11. Hafta İngiltere Küresel Sisteminin Temel Yapıtaşları Küresel ölçeğe yayılan piyasa mekanizması eninde sonunda sermaye birikimi hızının en yüksek olduğu ülke olarak İngiltere’nin lehine idi. Kıta Avrupa’sında kurulan güç dengesinin idame ettirilmesinde İngiliz diplomasisi çok etkindi. Bu yolla kıtasal herhangi bir gücün İngiliz hegemonyasına karşı çıkacak kadar kuvvetlenmesinin önü alınmış oluyordu. Küresel olarak kurumsallaştırılan altın standardı hem İngiliz sermaye akımlarının istikrarlı bir çerçeve ihtiyacını karşılamaktaydı hem de diğerlerine karşı fazla veren ve elinde sürekli altın biriken İngiltere’nin hegemonyasını kuvvetlendiriyordu. İngiliz liberalizmi tüm dünyada serbest ticarete meşru bir temel kazandırmak işlevini görmekteydi. Bu anlamda tüm dünya İngiliz emtiasın açık hale geliyordu.
Ancak sağlam işler gibi görünen İngiliz Hegemonyası kendi sınırlarına varma konusunda yol kat ederken olası rakipleri de küresel olarak kurumsallaştırdığı sistem aracılığıyla güçlendirmekteydi.

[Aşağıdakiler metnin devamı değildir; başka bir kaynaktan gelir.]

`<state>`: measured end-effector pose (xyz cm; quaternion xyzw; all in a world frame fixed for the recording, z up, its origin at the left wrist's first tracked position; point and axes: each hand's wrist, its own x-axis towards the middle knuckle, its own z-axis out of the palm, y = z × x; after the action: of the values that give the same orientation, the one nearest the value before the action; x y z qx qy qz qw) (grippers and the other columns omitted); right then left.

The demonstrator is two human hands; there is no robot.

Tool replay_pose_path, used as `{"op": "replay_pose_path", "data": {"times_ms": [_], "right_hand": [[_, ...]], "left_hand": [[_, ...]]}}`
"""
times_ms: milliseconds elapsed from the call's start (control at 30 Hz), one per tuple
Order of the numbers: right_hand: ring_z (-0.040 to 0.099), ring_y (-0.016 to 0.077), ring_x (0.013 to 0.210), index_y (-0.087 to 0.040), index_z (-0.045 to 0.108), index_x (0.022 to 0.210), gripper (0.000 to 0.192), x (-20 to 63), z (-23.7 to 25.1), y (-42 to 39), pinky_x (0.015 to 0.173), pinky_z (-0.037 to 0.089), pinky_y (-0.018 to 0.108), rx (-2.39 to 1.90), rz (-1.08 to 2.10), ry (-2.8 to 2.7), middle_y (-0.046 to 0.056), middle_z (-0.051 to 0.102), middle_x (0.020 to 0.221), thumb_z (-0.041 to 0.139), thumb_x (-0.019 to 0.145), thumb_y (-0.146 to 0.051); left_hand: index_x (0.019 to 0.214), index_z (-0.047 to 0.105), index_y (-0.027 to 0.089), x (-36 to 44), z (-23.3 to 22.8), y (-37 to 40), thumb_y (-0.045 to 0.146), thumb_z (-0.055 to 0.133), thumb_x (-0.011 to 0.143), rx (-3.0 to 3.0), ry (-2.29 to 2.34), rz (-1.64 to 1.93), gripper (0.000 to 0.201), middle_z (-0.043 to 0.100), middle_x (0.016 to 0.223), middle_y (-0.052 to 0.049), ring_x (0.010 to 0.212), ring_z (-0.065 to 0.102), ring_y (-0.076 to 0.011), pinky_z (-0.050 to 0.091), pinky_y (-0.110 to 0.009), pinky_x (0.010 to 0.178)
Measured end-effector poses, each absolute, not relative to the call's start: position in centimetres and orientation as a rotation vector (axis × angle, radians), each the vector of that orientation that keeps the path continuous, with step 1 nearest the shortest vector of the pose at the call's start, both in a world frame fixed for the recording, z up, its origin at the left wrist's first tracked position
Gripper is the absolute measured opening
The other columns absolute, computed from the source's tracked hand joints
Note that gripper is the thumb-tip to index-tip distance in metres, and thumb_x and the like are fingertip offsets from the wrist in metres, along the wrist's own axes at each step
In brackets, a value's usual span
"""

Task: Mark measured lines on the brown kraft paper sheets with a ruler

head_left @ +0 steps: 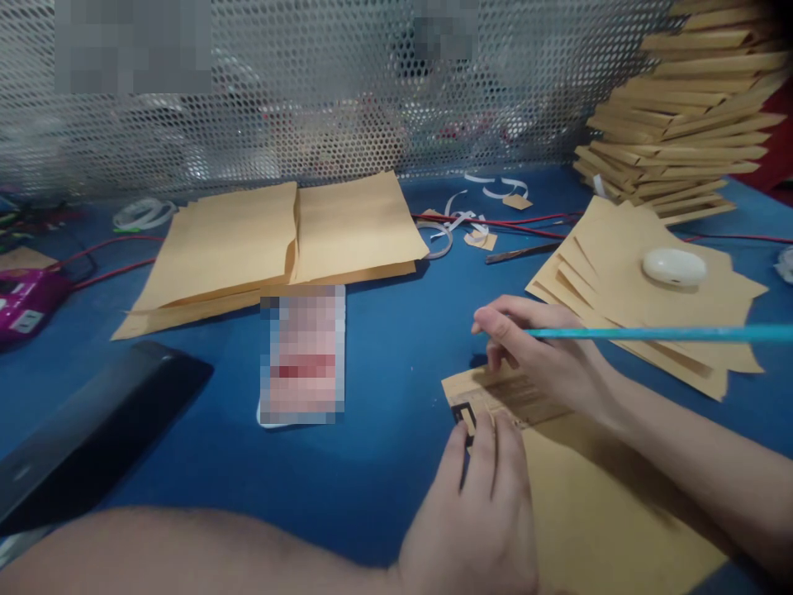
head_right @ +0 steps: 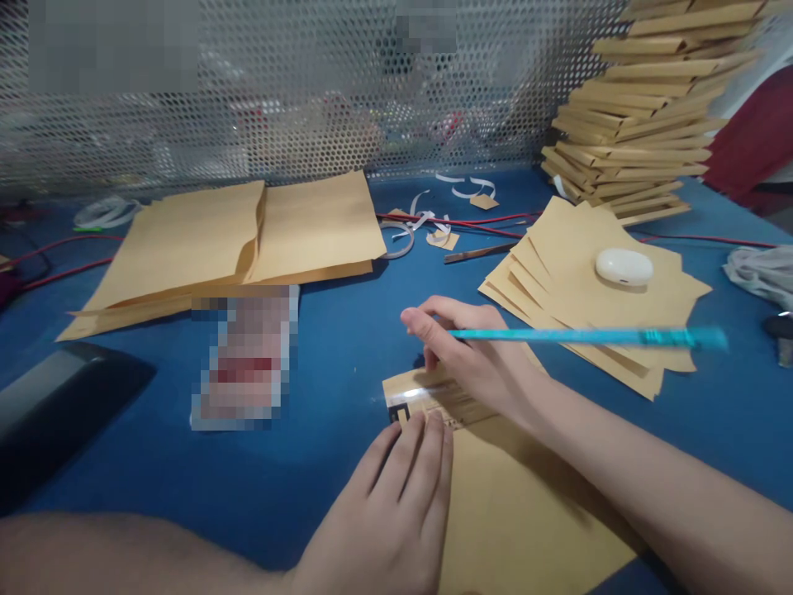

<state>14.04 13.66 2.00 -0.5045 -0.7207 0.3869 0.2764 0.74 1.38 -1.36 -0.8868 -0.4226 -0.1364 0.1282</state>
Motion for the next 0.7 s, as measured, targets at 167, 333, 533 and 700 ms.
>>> {"op": "replay_pose_path", "data": {"times_ms": [167,333,533,700], "right_hand": [[0.057,0.0160,0.066,-0.022,0.058,0.065,0.047,15.4,2.4,15.0,0.061,0.039,0.029,-1.296,0.635,-2.371,0.001,0.064,0.066,0.036,0.095,-0.051],[0.050,0.0185,0.070,-0.021,0.056,0.071,0.040,15.9,1.6,15.6,0.065,0.036,0.031,-1.013,0.340,-2.740,0.002,0.059,0.068,0.033,0.098,-0.041],[0.045,0.0174,0.065,-0.022,0.053,0.067,0.037,16.2,1.0,15.6,0.061,0.032,0.030,-1.007,0.301,-2.787,0.001,0.057,0.064,0.037,0.097,-0.037],[0.044,0.0178,0.064,-0.021,0.052,0.066,0.038,16.0,2.4,14.7,0.058,0.031,0.030,-1.127,0.329,-2.748,0.002,0.056,0.064,0.037,0.096,-0.039]], "left_hand": [[0.117,0.063,0.010,0.6,-1.9,1.3,0.059,0.029,0.095,-2.635,-0.940,-0.477,0.064,0.065,0.115,-0.014,0.107,0.057,-0.0292,0.042,-0.036,0.087],[0.123,0.058,0.011,0.3,-1.6,1.0,0.046,0.035,0.098,-2.655,-0.763,-0.374,0.049,0.062,0.120,-0.015,0.108,0.057,-0.0294,0.043,-0.036,0.084],[0.129,0.053,0.008,0.1,-1.2,0.3,0.028,0.044,0.094,-2.637,-0.647,-0.267,0.041,0.060,0.122,-0.017,0.109,0.057,-0.0314,0.046,-0.037,0.080],[0.127,0.054,0.007,0.2,-1.4,0.4,0.028,0.045,0.093,-2.650,-0.657,-0.318,0.041,0.060,0.122,-0.018,0.110,0.057,-0.0319,0.045,-0.037,0.082]]}}
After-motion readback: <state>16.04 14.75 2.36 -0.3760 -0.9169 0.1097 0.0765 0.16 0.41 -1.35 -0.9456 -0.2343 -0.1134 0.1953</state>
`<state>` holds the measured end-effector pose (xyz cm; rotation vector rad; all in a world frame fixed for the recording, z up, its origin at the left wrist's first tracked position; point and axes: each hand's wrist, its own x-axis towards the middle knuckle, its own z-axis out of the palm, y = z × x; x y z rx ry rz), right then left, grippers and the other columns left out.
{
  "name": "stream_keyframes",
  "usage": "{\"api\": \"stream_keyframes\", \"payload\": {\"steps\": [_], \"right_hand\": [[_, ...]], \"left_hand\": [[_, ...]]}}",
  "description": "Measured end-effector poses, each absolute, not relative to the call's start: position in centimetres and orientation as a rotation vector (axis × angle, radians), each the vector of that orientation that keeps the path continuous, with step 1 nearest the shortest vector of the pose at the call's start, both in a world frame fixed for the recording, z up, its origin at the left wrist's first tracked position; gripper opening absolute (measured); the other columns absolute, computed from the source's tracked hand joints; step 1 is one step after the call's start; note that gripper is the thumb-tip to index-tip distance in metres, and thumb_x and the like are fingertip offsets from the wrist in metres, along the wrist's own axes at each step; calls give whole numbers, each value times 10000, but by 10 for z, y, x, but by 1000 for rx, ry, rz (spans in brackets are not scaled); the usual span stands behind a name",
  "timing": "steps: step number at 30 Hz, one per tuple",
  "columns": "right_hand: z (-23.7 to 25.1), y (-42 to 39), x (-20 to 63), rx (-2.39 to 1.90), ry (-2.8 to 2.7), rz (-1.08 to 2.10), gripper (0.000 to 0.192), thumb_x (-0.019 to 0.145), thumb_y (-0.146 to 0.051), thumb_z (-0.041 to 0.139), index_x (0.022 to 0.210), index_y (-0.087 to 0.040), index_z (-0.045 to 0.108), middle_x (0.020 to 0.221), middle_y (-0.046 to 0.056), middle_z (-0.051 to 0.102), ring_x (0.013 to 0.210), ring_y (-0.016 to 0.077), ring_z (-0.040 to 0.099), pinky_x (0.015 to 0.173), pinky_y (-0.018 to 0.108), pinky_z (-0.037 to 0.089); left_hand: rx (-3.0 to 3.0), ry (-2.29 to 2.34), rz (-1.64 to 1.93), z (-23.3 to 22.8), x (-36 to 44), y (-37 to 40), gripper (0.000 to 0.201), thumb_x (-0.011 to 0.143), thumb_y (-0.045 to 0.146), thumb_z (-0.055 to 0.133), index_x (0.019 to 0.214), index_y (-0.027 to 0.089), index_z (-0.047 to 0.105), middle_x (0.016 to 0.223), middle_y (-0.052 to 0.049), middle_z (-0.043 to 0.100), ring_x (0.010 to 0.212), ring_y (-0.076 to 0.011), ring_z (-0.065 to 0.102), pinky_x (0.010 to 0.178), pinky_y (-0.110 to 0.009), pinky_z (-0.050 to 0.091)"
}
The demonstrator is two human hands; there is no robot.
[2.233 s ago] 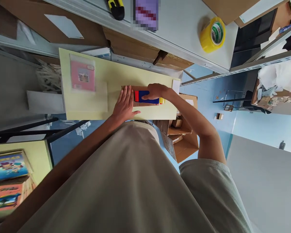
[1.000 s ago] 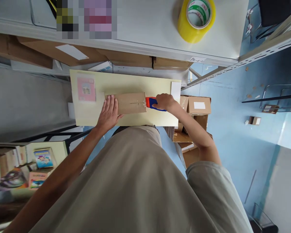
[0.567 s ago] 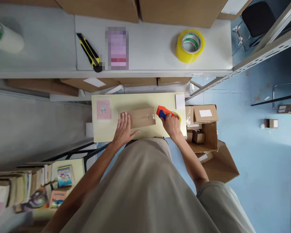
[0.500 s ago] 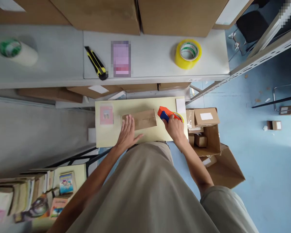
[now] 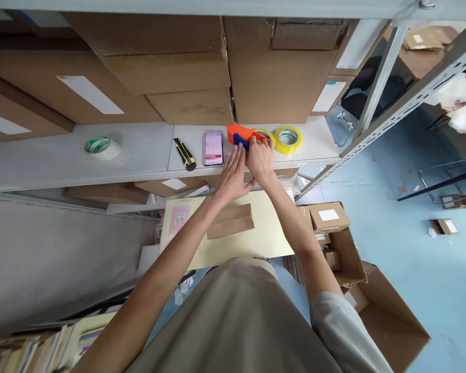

ABD ekonomisi özellikle iç savaşın kapitalist kuzey tarafından kazanılması ile birlikte hızlı bir atılım süreci içine girdi. Geniş bir iç pazara sahip ekonomi geç gelmenin avantajını kullanarak hem yüksek teknolojili hem de büyük ölçekli üretime geçti. Bu da ABD ekonomisi için acil bir dış pazar sorununun ortaya çıkmasına yola çatı. Bu arada ABD ekonomisi pek de serbest ticaret taraftarı bir yönelim izlemiyordu. Koruma duvarları yerli sanayi ve tarımsal üretimi korumaktaydı. Ayrıca ABD daha erken dönemde emperyalistleşme emareleri yaymaktaydı. 19. Yüzyılın ilk yarısında Monroe doktrini Güney Amerika’yı Avrupalı emperyalistlere kapatma amacını taşımaktaydı.
2) Almanya 1871’de Serdan muharebesinin kazanılmasının ardından siyasal birleşmeyi başardı ve tüm irili ufaklı Alman devletçikleri Prusya egemenliğinde bir araya geldi. Almanya bu tarihten sonra oldukça korumacı bir sanayileşme politikası uygulamaya başladı. Her geç gelen kapitalist gibi yüksek teknolojili ve büyük ölçekli üretime yöneldi. Bu süreçte devlet destekli oligopolistik şirketler hem endüstriyel hem de finansal yapıya egemen oldular. Böylece Hilferding’in ünlü finans kapitalinin anavatanı yaratılmış oldu. Ancak hızlı sanayileşme ABD ekonomisinin yaşadığı temel sorunu; dış pazar sorununu, Alman ekonomisinin başına da musallat eti. Böylece Almanya ABD ile birlikte İngiliz küresel sisteminin altını oyacak ikinci unsur olarak ortaya çıktı. 3) Tüm bunların yanında İngiliz küresel sisteminin tüm yaşamsallığı aslında İngilterenün hem üretken hem de finansal sermayenin merkezi olma olgusunun sürekliliğine bağlıydı. Oysa 1880’lerle birlikte ABD ve Almanya pek çok alanda İngiliz ekonomisine yetişti ve geçtiler. Böylece İngiliz küresel sistemi yıkılmanın eşiğine geldi.